Lopez, 35, a resident of Oxnard, has been a city councilmember for District Six since 2018 and also serves as a District Director for California State Senator Monique Limón since 2020.

According to her campaign for reelection to city council biography, Lopez immigrated to the U.S. at the young age of 4. As one of the youngest of 11 children, there were opportunities she was afforded that her siblings did not have. Raised locally, Vianey attended kindergarten through middle school in the Hueneme Elementary School District before graduating from Hueneme High School in 2005.

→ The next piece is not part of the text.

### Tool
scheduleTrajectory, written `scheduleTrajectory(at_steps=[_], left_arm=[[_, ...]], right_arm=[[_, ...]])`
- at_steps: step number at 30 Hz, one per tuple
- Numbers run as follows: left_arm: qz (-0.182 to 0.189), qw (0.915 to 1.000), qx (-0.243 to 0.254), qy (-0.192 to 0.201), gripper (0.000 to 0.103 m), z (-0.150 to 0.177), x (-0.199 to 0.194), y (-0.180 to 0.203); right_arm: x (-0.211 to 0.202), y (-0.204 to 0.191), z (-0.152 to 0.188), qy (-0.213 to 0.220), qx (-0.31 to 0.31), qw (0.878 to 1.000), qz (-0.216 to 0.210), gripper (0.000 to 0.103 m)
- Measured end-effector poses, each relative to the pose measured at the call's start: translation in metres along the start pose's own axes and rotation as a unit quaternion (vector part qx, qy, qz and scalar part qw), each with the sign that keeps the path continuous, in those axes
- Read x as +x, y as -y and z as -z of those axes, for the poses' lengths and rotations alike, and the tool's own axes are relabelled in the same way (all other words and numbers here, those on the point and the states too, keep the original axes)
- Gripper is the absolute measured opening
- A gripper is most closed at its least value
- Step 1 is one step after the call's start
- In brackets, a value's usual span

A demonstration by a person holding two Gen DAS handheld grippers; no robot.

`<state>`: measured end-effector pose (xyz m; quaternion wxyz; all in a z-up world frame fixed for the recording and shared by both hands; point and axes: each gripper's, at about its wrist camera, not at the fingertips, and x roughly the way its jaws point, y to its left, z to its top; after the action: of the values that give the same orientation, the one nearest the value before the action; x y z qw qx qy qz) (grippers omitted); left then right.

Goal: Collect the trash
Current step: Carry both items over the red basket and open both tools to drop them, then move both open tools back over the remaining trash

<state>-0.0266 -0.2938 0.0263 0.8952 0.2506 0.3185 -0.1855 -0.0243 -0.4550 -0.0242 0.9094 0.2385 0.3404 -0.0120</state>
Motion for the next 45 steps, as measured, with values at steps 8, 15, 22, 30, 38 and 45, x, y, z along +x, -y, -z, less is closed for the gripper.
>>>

Councilmember, now Supervisor Lopez has a lengthy track record in progressive issues including her outspoken support of Planned Parenthood and women’s reproductive rights as well as other key issues including LGBTQ+ equality, immigrant rights, and has worked for several California political leaders including a stint as District Scheduler for former U.S. Representative Lois Capps from 2013 to 2016, a member of the House from 1998 to 2017 representing California’s 24th congressional district.

Lopez was a Program Coordinator for the Oxnard Downtown Management District from 2012 to 2013 and an Administrative Assistant and Concierge at the Oxnard Convention and Visitors Bureau from 2009 to 2010. She is a member of the League of United Latin American Citizens and Future Leaders of America.

Lopez earned a Master of Public Policy degree in International Relations and State and Local Policy from Pepperdine University.